**Exercise prompt**.
A word-for-word copy of the listing, free of images, is the expected answer.

**Data segment**.

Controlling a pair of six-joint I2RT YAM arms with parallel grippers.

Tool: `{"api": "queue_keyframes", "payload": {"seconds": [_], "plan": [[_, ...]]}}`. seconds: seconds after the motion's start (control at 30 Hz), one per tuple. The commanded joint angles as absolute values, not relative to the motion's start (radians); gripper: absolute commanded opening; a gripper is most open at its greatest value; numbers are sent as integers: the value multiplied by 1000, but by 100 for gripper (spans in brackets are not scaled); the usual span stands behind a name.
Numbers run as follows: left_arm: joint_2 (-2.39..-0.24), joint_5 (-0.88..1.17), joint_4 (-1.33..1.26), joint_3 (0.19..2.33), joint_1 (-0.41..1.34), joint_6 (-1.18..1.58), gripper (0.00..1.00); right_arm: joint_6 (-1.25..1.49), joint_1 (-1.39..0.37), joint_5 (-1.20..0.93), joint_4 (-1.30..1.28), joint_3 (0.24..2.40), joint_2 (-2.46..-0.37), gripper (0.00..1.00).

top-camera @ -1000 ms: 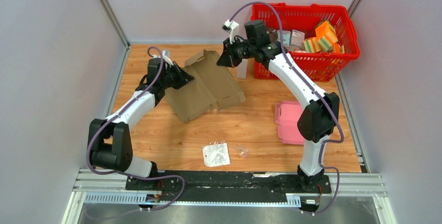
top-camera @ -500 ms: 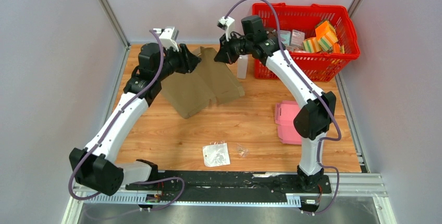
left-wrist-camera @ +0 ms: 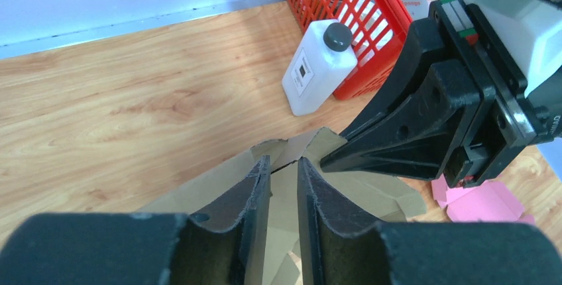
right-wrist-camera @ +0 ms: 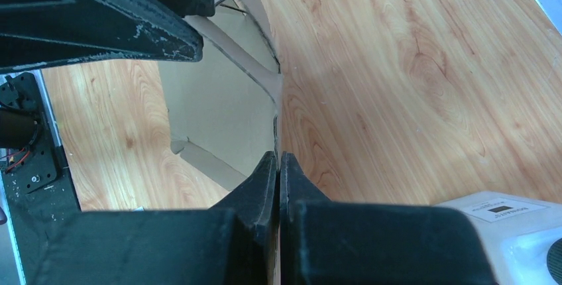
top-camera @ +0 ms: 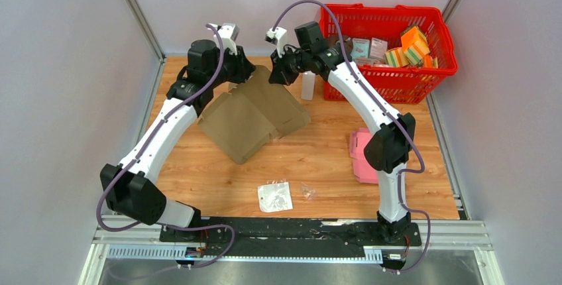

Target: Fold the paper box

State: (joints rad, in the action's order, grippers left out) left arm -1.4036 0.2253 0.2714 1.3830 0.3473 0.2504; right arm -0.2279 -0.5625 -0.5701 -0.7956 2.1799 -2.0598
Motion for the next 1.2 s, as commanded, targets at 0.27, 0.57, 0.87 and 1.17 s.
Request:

**Result**.
Controlling a pair of six-joint I2RT YAM arms with parallel grippers.

Tool: `{"api": "queue_keyframes", "payload": {"seconds": [_], "plan": [[_, ...]]}}`. seconds: seconds after the motion's start (control at 30 Hz), one per tuple. The commanded joint angles as absolute values, not relative to the motion's start (radians); gripper: absolute commanded opening; a gripper is most open at its greatest value; numbers are sent as integers: the value multiplied by 1000, but by 100 for gripper (spans in brackets are not scaled); the usual span stands behind a name.
Numbers run as follows: left_arm: joint_2 (-2.39..-0.24), joint_5 (-0.88..1.17), joint_4 (-1.33..1.26), joint_3 (0.19..2.33), joint_1 (-0.41..1.34), joint_6 (-1.18..1.58), gripper (0.00..1.00); right_arm: joint_6 (-1.25..1.49), joint_1 (-1.39..0.37), joint_5 (-1.20..0.93), joint_4 (-1.30..1.28), joint_3 (0.24..2.40), joint_2 (-2.46..-0.37), gripper (0.00..1.00).

top-camera @ -1000 ms: 
top-camera @ -500 ms: 
left-wrist-camera @ +0 ms: 
right-wrist-camera @ +0 ms: 
top-camera @ +0 ms: 

Target: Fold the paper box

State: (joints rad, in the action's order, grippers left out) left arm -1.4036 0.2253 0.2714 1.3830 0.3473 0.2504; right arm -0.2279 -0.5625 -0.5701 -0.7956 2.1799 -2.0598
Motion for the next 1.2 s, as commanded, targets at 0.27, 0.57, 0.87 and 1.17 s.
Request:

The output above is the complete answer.